For the latest information, please check the official website for each spot.
So many things to see!
As the name “Yamadera” suggests, the temple is placed on top of the hill. Therefore, there are in total of 1,015 stairs from the bottom to the top of the hill. Several mounds and small temples are located on the way. It would be great to take time to climb the stairs while enjoying the great views.
1,015 stairs on this spiritual mountain path
From the temple gate, stone-stairs covered with moss lead you to the main building. The whole place is spiritual where Buddhist monks are trained. In fact, the whole mountain is considered as an important place for spiritual training. There are 1,015 stairs before reaching the top. If you are not athletic, take time to climb the stairs while enjoying the beautiful view.
Great view from Godaido Hall
You can look over the whole Yamadera from Godaido Hall, situated on the edge of the cliff. Here, you can capture the best view on this mountain. It feels as if you are flying in the air and the mountains on the opposite side seem so close to you.
Konponchudo is a main hall of the entire temple. It is the oldest building, made of Japanese beech. It is also nominated as a national important cultural property. Inside the hall, the eternal flame of Enryo-ji on Mt. Hiei has been brought here 1,200 years ago. Therefore, you can take a look at the flame that still burns today.
Although many people call it Okuno-in, its real name is Nyohodo.
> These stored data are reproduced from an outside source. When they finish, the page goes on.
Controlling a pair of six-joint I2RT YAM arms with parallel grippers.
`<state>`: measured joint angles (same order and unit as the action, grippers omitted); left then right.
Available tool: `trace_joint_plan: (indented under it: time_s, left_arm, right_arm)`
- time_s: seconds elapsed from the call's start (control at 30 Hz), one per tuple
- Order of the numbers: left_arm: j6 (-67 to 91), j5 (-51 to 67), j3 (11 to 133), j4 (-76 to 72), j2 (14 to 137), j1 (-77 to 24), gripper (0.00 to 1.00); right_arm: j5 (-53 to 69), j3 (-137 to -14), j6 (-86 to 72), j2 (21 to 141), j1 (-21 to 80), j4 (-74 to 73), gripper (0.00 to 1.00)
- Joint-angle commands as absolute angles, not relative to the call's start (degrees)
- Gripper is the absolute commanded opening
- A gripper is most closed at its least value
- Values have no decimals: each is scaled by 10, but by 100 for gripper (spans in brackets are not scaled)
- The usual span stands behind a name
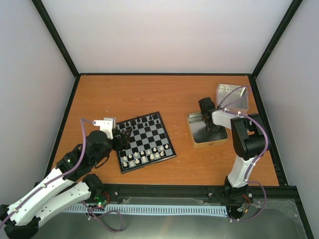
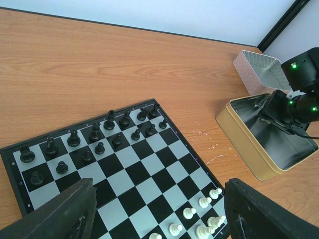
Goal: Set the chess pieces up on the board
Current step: Pick up the chess piece from the storage box.
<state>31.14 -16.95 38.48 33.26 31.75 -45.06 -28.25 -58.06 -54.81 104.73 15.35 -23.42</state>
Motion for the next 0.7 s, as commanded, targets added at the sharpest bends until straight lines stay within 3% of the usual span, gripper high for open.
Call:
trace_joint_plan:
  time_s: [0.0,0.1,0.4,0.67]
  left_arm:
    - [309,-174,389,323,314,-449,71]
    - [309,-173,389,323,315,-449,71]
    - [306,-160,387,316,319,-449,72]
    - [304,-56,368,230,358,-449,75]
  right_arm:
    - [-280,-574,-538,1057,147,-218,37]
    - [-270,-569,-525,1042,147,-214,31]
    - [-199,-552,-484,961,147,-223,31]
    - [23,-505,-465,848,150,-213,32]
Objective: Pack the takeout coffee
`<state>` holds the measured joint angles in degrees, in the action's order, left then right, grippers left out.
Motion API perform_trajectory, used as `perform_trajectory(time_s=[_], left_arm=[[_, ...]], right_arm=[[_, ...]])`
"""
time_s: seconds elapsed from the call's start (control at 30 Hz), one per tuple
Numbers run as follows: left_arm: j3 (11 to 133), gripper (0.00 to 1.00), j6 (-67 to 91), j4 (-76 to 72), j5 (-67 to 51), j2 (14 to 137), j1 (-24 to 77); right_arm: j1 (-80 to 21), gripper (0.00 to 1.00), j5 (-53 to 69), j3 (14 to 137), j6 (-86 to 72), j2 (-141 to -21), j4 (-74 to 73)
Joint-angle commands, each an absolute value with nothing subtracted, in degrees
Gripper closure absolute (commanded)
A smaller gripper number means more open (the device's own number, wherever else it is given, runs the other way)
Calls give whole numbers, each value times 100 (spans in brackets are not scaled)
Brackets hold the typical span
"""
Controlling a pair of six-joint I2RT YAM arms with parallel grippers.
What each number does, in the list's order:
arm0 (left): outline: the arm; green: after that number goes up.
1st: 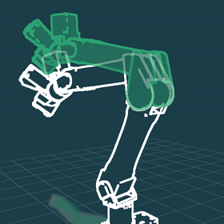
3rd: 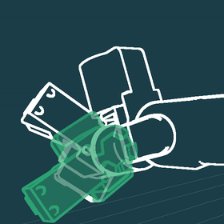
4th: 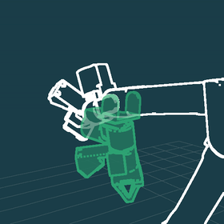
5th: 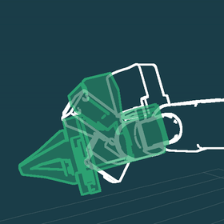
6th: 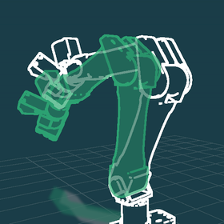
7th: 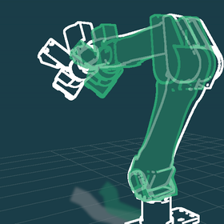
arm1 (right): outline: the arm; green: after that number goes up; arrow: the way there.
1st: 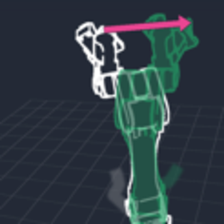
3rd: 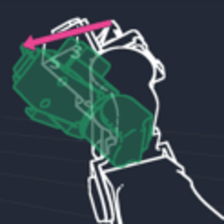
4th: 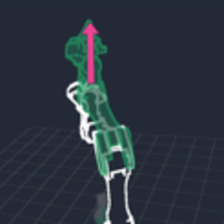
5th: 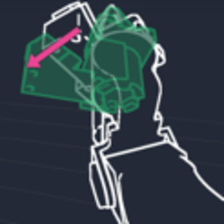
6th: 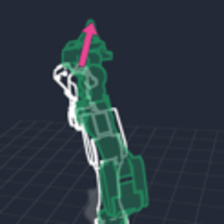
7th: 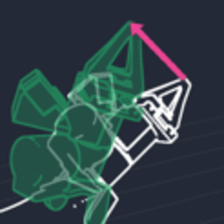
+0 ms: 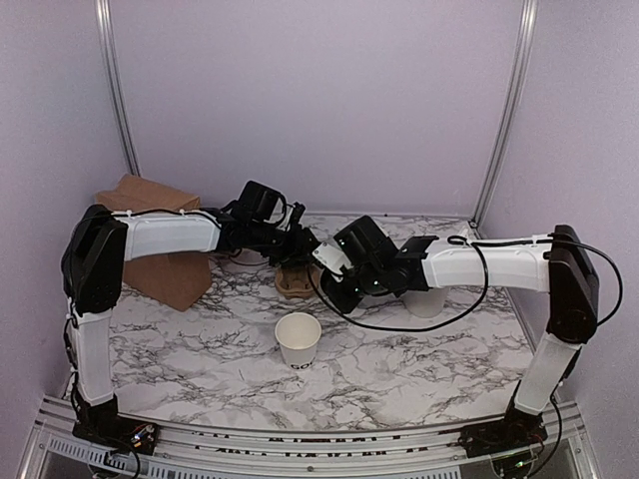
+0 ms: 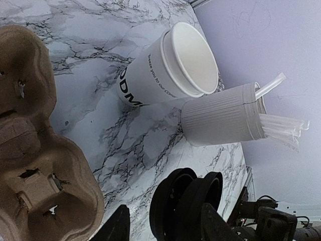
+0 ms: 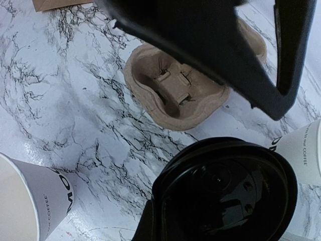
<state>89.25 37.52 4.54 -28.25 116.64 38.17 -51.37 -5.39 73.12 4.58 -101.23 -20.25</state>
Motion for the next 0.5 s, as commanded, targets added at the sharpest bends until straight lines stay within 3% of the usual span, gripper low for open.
perform_trajectory(time_s=[0.0, 0.47], left_arm=[[9062, 53, 3851, 146, -3098, 11812, 3841], [8939, 61, 4058, -334, -3464, 12028, 4038]], right_arm=[[-5101, 100, -436, 7474, 477, -10150, -2004], [-4855, 100, -47, 7519, 404, -10219, -2030]])
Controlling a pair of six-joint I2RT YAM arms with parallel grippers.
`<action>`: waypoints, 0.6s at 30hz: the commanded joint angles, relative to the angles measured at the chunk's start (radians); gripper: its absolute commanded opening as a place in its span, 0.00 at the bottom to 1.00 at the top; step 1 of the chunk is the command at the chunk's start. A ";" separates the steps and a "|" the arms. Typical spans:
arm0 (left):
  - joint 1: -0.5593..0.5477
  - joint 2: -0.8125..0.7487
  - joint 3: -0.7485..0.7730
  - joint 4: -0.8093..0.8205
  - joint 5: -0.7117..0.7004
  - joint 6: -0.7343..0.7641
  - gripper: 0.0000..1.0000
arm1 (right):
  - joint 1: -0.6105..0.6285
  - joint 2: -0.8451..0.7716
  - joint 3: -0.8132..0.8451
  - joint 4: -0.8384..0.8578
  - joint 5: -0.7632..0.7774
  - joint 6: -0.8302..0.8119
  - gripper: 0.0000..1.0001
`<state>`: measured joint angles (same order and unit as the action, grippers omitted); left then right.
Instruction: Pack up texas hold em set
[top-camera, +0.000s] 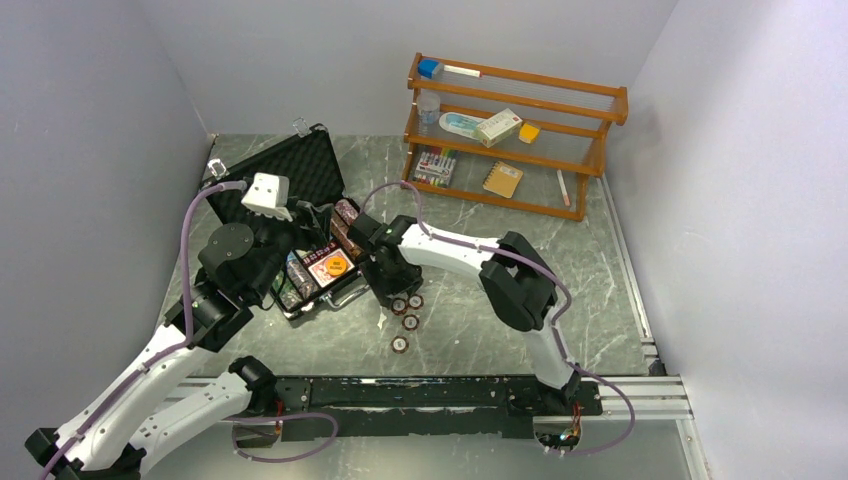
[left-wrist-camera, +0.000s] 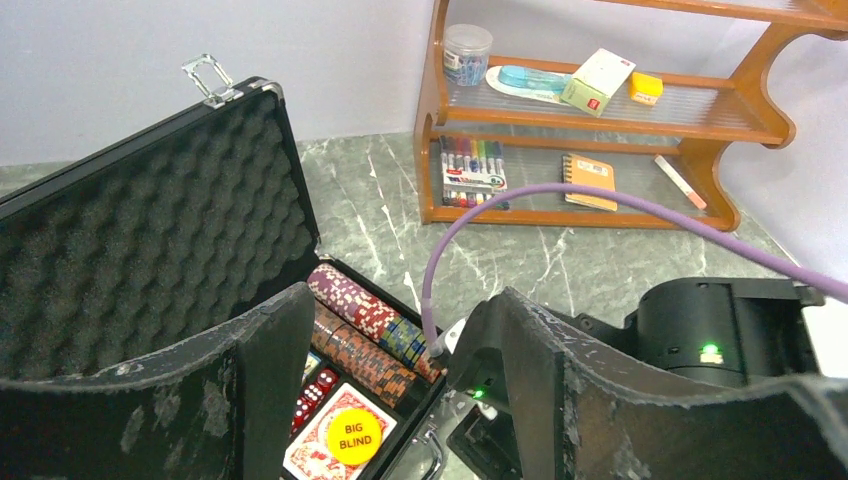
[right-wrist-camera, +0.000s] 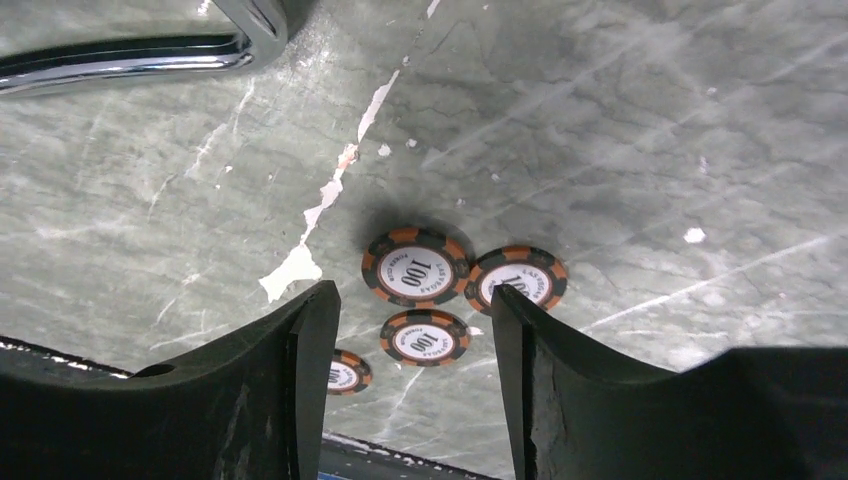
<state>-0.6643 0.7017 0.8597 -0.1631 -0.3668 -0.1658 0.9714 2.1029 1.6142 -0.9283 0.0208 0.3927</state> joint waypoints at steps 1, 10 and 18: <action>0.005 0.001 -0.004 0.005 -0.015 -0.008 0.72 | 0.000 -0.075 0.001 0.012 0.080 0.046 0.62; 0.005 0.002 -0.005 0.009 -0.014 -0.006 0.72 | -0.040 -0.164 -0.140 0.052 0.078 0.038 0.60; 0.005 0.010 -0.004 0.009 -0.015 -0.005 0.72 | -0.039 -0.165 -0.216 0.090 0.045 0.021 0.55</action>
<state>-0.6643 0.7071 0.8597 -0.1627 -0.3668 -0.1658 0.9298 1.9453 1.4052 -0.8734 0.0750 0.4248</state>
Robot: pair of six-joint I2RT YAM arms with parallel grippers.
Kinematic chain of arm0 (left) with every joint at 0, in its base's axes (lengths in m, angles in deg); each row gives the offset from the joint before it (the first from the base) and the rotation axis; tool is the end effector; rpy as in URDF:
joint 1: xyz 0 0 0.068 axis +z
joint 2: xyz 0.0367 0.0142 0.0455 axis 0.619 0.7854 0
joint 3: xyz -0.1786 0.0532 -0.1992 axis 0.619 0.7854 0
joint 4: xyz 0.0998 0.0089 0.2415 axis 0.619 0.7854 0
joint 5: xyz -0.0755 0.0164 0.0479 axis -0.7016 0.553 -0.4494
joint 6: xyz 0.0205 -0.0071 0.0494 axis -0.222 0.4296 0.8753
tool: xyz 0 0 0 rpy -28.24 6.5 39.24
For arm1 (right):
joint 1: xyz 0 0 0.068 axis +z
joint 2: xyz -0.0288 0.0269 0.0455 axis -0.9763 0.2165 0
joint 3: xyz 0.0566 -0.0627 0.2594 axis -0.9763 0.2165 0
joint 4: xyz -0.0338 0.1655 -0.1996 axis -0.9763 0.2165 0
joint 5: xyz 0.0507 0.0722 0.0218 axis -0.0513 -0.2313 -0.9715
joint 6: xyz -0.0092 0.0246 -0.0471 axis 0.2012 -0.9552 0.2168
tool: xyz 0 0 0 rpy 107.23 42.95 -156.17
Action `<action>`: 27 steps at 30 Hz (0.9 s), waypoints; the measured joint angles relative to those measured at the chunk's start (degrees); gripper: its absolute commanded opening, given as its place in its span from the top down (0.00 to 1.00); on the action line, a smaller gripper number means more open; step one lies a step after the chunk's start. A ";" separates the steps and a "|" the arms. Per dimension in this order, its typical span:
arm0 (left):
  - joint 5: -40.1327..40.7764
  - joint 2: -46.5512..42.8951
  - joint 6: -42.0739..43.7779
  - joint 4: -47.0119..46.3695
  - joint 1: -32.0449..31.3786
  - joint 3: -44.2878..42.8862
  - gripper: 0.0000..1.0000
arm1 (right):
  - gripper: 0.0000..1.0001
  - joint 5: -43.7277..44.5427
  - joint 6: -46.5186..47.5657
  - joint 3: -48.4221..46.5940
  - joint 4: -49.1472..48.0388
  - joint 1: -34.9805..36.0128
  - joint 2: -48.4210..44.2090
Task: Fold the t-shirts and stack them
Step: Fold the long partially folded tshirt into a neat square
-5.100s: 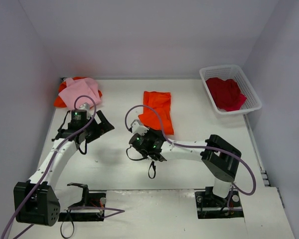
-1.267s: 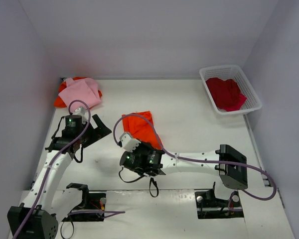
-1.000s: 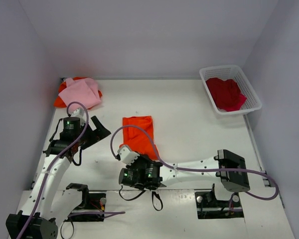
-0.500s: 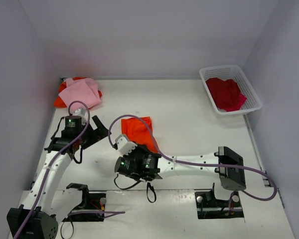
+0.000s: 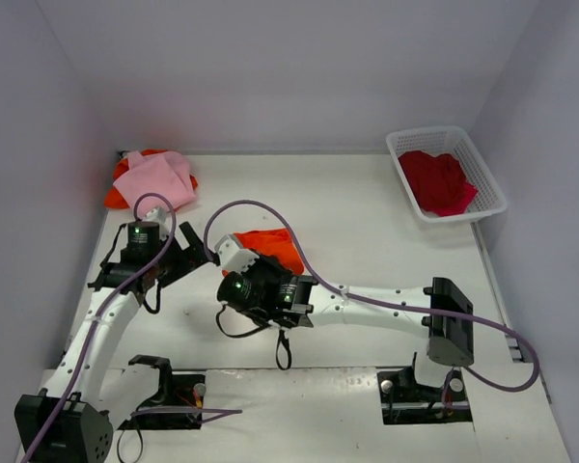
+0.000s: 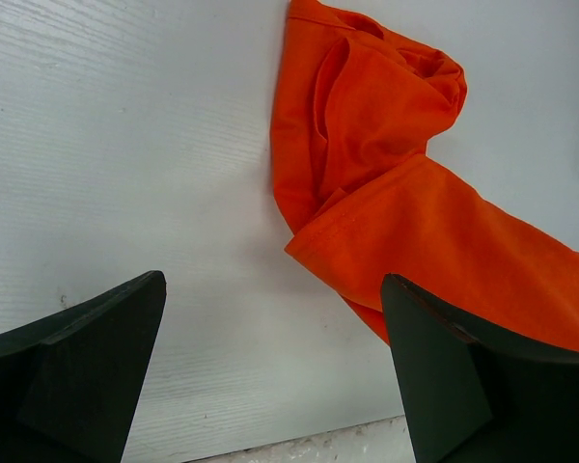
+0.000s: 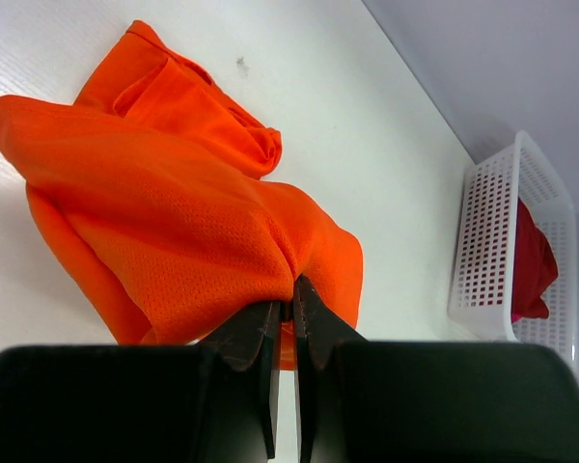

The statue of Buddha lies here. It is said to be the statue that the Buddhist priest, who built this temple, was carrying around in China. In the Hall of Grand Buddha on the left side of Nyohodo, a 5-meter-high, gold Amidanyorai – the Buddha of Immeasurable Life and Light – is placed. Many religious people of all sects of Buddhism visit here to appreciate it.
The founder of Risshakuji, Jikaku Taishi Ennin rests in the Kaizando. As a result, a wooden statue of the priest lies here. In fact, monks offer meals and burn incense for him every morning and evening even today. His remains are buried inside the gold coffin, located inside the cave just under the hall.
Unique view of autumn leaves in Tohoku
Yamadera is made of strange-looking rocks. Therefore, it is the only place where you can see rocks surrounded by beautiful autumn leaves. Because fall passes very quickly in Tohoku, you should come and see its beauty while you can.
Statue of Matsuo Basho
Travelled around many places in Japan while writing haiku, Japanese Haiku poet, Matsuo Basho, has written one haiku here in Yamadera. Halfway up to the 1,015 stairs, you will see the Basho’s haiku engraved on a stone next to his statue.
Yamadera’s specialty: Tama Konnyaku
You will see many tea rooms with the aroma of “Tama konnyaku” wafting on the way to the temple gate. “Tama konnyaku” became a specialty of this place, after the founder of this temple, Einnin Washo, brought konnyaku (paste made of konjac) from China as a medicine. Round-shaped konnyaku is cooked inside a soy-based soup. It is a perfect snack after climbing up all those stairs.